Periodontal diseases are preventable and noncontagious. Online patient periodontal education, preliminary diagnosis, and oral hygiene instructions (OHIs) have the major advantage of saving time with patients in the clinic, while proper practice of oral hygiene will reduce clinical signs and symptoms of periodontal inflammation before visiting the periodontist. Teledentistry may come into service for teleconsultation, telediagnosis, teletriage, and telemonitoring as features of a virtual clinic.

Single-unit dental clinic versus multi-unit dental clinic

Bacterial aerosols and surface contamination are many folds higher in multi-chair clinics, particularly at university periodontal clinics. Additionally, contamination levels are higher during procedural hours than at the start and end of the work.[8] Generating a lot of bioaerosols simultaneously will predispose all students, DHCWs, and patients to greater infection inhalation. This model of multi-chair design should be revised and redesigned, particularly in regard to isolation and ventilation, to minimize cross-contamination.

Single visit/multiple visits for nonsurgical periodontal therapy

Different NSPT protocols used in treatment of periodontitis involve combined manipulation of hand and power-driven instruments. Multi-visits may require four sessions, with each taking about 1h, and all sessions needing to be completed within 1 or 2 subsequent weeks. A single extra short session protocol has been proposed which takes about 2h and includes recording of biometric periodontal parameters. Both protocols are equally effective but the latter has the advantage of time saving.[23]In addition to the cost and tiredness implications of multi-visits treatment, reducing the time is an important factor in minimizing periodontitis patients’ exposure to airborne particles.

Preprocedural rinse/gargle

Due to their close proximity to the oral cavity, secretions from nose, throat, and respiratory tract can contaminate saliva with various bacteria and viruses. Throat and salivary glands are potential reservoir sites of SARS-CoV-2 replication and transmission.[24]

Preprocedural antibacterial rinses have shown to be effective in minimizing bacterial contamination.[25] Although no antiviral rinse/gargle has yet been identified in the literature, the antiviral preprocedural rinse/gargle may in future become part of the routine periodontal treatment scheme. Patients should be asked to rinse and gargle to disinfect the whole mouth and throat. As saliva continuously replenishes the fluid in the mouth, it is preferable to use virucidal mouthwashes that have better substantivity. The virucidal activity of 0.5% of povidone-iodine (PVP-I) solution has been tested, and its use is now recommended by some institutes (https://www.mohfw.gov.in/pdf/DentalAdvisoryF.pdf).

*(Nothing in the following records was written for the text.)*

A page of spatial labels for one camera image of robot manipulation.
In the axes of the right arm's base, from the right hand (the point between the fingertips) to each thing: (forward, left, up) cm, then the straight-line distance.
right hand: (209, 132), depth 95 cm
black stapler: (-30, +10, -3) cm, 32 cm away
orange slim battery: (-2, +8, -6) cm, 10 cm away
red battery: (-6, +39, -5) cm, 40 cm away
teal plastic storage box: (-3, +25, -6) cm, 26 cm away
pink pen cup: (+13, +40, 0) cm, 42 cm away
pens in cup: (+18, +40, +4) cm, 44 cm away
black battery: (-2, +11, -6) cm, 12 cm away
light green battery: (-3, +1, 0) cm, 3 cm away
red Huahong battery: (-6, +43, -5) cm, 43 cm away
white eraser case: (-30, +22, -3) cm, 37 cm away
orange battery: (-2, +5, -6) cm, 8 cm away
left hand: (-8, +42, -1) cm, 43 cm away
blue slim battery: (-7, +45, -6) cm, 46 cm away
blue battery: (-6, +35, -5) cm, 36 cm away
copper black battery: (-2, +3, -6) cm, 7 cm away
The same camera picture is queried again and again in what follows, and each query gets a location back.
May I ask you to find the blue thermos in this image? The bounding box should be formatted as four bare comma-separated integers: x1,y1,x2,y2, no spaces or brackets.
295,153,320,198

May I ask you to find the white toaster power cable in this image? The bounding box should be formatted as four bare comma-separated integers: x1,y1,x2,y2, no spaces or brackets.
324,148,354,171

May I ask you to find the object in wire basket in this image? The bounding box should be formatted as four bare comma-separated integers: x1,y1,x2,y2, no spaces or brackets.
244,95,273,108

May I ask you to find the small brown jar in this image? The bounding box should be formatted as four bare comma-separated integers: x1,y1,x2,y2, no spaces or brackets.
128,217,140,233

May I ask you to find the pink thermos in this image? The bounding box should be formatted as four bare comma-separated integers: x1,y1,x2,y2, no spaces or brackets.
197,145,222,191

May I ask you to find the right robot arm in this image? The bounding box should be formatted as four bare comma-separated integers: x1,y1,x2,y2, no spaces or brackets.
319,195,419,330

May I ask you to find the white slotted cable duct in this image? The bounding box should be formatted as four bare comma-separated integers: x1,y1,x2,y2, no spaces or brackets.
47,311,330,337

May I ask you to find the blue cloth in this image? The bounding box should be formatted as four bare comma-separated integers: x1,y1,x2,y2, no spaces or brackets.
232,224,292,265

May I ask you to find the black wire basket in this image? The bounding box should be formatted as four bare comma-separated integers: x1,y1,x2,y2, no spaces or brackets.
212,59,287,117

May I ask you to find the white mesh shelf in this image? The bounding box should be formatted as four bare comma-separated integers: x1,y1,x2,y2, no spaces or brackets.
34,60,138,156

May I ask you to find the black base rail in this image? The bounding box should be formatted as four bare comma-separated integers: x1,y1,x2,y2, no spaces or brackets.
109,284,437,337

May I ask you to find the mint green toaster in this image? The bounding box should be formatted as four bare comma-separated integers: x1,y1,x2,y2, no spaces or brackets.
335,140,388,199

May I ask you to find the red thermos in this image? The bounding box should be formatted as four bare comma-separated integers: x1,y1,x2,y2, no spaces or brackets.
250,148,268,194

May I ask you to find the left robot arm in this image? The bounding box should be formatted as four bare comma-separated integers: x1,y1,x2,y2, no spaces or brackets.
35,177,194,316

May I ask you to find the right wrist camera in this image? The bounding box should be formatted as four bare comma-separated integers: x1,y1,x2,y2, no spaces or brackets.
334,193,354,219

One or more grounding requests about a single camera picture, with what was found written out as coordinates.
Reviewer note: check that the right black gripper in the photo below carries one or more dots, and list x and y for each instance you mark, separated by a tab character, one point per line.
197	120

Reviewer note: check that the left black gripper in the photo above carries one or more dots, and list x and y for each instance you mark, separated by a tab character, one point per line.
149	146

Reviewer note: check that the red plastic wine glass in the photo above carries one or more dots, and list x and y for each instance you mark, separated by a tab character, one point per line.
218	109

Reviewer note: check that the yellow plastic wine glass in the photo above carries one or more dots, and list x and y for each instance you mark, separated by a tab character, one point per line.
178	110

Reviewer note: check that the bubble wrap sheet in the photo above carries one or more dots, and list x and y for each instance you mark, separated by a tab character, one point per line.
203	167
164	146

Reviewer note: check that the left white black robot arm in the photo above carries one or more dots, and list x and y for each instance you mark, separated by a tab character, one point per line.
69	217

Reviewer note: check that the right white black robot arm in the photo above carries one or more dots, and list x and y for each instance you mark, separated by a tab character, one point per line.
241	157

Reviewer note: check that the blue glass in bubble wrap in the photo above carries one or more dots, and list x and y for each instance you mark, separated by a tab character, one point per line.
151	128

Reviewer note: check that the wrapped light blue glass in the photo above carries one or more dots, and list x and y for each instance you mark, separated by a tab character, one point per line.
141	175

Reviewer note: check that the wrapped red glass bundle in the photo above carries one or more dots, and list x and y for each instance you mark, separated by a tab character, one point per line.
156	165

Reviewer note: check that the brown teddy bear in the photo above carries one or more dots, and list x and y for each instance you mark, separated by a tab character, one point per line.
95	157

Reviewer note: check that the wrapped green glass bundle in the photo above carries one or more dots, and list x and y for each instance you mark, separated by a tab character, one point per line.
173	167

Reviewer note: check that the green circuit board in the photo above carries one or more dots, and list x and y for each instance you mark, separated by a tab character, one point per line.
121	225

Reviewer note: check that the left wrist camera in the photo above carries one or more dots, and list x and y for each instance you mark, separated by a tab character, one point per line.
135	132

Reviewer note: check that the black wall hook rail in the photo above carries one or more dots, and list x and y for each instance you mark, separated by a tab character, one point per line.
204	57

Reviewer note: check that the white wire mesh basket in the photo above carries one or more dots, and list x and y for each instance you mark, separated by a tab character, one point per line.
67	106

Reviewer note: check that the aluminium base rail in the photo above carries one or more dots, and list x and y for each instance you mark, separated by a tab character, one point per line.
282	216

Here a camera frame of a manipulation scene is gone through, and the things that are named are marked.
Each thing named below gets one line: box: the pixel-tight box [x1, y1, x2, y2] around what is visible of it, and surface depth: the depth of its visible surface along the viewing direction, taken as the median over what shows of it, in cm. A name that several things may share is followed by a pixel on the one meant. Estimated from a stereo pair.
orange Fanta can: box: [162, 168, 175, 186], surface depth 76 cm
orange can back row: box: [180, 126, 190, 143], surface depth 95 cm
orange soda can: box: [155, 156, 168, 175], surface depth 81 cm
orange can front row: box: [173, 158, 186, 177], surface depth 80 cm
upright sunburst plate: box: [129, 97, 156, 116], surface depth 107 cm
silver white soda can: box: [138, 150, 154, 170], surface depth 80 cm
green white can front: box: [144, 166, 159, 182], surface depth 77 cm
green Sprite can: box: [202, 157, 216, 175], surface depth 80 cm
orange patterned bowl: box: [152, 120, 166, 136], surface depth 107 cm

Compared to PVP-I, hydrogen peroxide solution at different concentrations showed minimal virucidal activity.[26] Preprocedural PVP-I nasal spray could also help in minimizing air contamination in dental clinics.

Hand versus power scaling

The big disadvantage of sonic and ultrasonic scaling is the huge aerosol and splatter formation, even if they are used without water supply, as the scaler tip hits the saliva and blood from the subgingival area. Power-driven scalers produce greater amounts of contamination at greater distances than hand scaling. While hand instrumentation is considerably associated with contaminated droplet formation, this can be effectively blocked by applying simple protective barriers.

Placement of a piece of gauze close to the area of instrumentation can help to reduce contamination of aerosols with saliva and blood. It can also be used instead of frequent water spraying to clean the working areas. High-volume evacuation (HVE) can reduce aerosols by >90% in local settings.[1] Attachment of a modified HVE to the handle of the power scaler has also been found to achieve significant aerosol interception.[19] The HVE Mirror Tip (Purevac®), dental suction mirror, and Isolite Systems® are useful, particularly for dental hygienists and dentists working without dental assistants. The modified extra-oral vacuum aspirator will also help in reducing air contamination.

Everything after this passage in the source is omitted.